Plus de détails sont disponibles au chapitre 10 du livre “R Packages” d’Hadley Wickham et Jennifer Bryan.

3.4 Exercices

Exercice 1. Création de fonctions

  1. Créer une fonction nommée somme_n_entiers qui retourne la somme des \(n\) premiers entiers. Son seul argument sera n ; 2.Utiliser la fonction somme_n_entiers() pour calculer la somme des 100 premiers entiers ;

  2. Terminer la fonction par l’assignation du résultat dans un objet nommé res, puis évaluer l’expression suivante : somme_n_entiers(100). Que peut-on constater ?

  3. Charger les données diamonds du package {ggplot2} dans la session R à l’aide de l’expression suivante : data(diamonds, package = "ggplot2")

    Créer une fonction que l’on appellera prix_diamant_coupe(), qui, quand on lui fournit la valeur de la coupe du diamant sous forme de caractères (Fair, Good, Very Good, Premium, ou Ideal), filtre le tableau de données diamonds pour ne conserver que les observations pour lesquelles la coupe du diamant correspond à celle indiquée en argument, et retourne le prix moyen des observations de la base ainsi filtrée ;

  4. Reprendre le code de la fonction précédente, et le modifier pour retourner à présent une liste de deux éléments : (i) la moyenne des prix et (ii) l’écart-type ;

  5. Créer la fonction resume_diamant_coupe_couleur(), qui pour une coupe et une couleur de diamant données, retourne une liste de deux éléments : (i) la moyenne des prix et (ii) l’écart-type pour les diamants possédant cette coupe et cette couleur (la couleur du diamant est une lettre allant de J pour les pires, à D pour les meilleurs). Tester la fonction pour la coupe Fair et la couleur D ;

  6. Reprendre la fonction précédente, et lui attribuer la valeur D (en chaîne de caractères) comme argument effectif pour la couleur. Tester alors l’appel à la fonction en précisant :

  • la coupe Fair et la couleur D,
  • la coupe Fair, mais pas d’argument pour la couleur,
  • la coupe Fair et la couleur E,
  • la coupe non précisée mais la couleur E ;

Exercice 2. Création de fonctions

Supposons que les adresses e-mails des étudiant•e•s d’Aix-Marseille Université sont constituées de la manière suivante : le prénom et le nom de famille séparés par un point, le symbole arobase et le enfin le nom de domaine. Supposons de plus que les étudiant•e•s ont un seul prénom, et aucune particule au nom de famille. La syntaxe des adresses e-mail est donc comme suit : nom.prenom@etu.univ-amu.fr.

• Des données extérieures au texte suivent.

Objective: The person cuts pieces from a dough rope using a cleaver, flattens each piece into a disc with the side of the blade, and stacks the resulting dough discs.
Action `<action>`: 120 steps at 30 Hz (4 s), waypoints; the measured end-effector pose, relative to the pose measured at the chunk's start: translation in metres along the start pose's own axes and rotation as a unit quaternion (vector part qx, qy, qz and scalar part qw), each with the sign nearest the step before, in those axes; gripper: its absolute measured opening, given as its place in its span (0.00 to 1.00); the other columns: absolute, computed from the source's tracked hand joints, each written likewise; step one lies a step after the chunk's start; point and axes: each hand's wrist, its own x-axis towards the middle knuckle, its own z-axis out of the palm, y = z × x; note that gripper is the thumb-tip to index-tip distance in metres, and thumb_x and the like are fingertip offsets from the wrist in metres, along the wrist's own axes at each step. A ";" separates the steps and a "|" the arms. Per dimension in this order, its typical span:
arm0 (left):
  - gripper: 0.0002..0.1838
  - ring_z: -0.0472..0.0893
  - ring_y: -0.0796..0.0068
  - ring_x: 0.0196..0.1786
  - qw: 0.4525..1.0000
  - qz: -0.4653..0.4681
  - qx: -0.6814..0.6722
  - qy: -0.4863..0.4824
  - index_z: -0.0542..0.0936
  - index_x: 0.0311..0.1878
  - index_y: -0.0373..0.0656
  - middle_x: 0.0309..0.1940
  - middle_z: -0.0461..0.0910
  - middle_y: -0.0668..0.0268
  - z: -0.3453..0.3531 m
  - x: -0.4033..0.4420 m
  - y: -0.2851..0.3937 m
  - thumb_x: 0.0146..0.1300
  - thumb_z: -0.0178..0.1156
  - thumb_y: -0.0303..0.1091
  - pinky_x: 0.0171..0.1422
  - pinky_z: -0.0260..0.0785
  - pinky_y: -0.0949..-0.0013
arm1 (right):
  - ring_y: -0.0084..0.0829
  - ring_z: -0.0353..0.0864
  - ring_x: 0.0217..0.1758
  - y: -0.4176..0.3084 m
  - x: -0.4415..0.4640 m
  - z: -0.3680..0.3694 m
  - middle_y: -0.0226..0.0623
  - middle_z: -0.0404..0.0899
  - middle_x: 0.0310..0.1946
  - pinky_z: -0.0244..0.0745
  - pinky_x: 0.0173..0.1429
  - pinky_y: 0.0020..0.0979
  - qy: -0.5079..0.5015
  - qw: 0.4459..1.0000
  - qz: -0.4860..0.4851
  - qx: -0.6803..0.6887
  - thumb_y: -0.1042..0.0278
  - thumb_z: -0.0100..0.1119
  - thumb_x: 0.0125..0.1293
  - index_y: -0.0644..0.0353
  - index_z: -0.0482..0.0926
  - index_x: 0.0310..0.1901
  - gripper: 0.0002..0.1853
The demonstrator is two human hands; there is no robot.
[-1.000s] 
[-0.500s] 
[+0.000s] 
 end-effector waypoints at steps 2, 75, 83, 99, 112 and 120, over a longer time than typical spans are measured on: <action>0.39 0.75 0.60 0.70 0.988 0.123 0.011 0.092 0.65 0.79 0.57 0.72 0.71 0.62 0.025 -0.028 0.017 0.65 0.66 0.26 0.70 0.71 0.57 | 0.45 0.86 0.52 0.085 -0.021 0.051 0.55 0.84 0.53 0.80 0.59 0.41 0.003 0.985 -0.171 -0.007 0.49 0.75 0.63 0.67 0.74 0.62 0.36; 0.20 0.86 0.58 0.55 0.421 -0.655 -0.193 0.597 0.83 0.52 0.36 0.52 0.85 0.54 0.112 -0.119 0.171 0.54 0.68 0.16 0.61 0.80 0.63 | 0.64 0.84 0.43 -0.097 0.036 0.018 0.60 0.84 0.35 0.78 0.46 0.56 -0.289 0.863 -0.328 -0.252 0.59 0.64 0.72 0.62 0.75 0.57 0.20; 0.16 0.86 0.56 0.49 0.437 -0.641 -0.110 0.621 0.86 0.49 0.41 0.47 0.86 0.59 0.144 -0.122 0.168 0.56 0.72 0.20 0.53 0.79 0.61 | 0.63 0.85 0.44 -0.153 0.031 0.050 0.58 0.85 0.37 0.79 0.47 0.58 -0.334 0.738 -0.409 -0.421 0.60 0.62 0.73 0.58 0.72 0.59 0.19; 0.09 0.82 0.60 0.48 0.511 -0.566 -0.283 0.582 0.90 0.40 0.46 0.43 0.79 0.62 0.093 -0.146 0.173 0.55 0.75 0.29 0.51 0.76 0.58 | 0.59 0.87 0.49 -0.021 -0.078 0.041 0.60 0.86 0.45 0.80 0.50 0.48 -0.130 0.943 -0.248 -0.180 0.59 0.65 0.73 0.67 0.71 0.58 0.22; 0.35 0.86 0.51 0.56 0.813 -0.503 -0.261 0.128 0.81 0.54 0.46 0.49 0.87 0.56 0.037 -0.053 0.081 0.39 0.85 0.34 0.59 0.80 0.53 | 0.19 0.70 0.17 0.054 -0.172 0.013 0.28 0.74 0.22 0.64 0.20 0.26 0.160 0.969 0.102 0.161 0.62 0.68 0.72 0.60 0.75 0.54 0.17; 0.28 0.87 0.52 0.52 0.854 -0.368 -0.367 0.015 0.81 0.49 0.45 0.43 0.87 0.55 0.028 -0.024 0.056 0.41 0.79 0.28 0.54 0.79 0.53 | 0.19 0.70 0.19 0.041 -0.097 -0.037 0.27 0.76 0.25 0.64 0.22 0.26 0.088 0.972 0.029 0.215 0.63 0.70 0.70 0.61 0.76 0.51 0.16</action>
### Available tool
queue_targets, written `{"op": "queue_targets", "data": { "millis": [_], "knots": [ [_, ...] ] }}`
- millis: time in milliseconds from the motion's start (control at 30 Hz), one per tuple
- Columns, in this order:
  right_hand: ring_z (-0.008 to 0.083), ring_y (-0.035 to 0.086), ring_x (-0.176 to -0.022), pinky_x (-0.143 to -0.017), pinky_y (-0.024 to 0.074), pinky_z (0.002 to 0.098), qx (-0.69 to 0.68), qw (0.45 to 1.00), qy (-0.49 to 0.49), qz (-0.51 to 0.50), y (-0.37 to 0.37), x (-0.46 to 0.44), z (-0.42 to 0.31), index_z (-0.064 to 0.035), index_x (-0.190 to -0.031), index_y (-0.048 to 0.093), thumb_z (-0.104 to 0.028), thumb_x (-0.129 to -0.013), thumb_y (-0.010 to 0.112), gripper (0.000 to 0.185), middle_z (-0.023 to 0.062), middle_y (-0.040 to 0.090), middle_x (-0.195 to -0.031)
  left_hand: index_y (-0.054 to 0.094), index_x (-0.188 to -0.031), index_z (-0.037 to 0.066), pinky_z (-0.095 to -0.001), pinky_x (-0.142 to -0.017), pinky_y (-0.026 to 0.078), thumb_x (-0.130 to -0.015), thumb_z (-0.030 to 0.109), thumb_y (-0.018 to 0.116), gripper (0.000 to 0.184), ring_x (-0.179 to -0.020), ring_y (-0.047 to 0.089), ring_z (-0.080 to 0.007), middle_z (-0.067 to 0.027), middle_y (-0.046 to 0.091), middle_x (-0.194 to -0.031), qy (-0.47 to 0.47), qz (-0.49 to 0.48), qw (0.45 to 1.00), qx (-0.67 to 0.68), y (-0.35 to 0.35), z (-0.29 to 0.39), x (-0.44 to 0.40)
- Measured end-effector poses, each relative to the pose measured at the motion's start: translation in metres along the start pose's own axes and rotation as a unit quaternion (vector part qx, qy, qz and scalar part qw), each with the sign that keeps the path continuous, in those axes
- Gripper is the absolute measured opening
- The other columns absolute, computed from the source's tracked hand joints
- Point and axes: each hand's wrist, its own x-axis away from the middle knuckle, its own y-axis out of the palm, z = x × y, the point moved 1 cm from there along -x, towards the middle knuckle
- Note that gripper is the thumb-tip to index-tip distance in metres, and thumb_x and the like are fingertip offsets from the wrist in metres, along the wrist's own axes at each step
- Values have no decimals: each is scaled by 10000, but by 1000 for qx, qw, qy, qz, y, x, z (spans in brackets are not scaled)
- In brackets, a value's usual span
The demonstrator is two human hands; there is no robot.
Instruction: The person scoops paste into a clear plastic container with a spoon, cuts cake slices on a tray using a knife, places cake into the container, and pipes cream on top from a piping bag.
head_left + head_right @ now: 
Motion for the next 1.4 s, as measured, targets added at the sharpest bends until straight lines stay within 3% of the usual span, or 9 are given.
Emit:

emails <- c("marie.petit@etu.univ-amu.fr", "jean.dupont@etu.univ-amu.fr", "isabelle.martinez@etu.univ-amu.fr", "pierre.moreau@etu.univ-amu.fr")

Créer une fonction, qui à partir d’une seule adresse e-mail d’un•e étudiant•e, retourne un tibble contenant trois variables : le prénom, le nom et l’adresse e-mail de cet•te étudiant•e.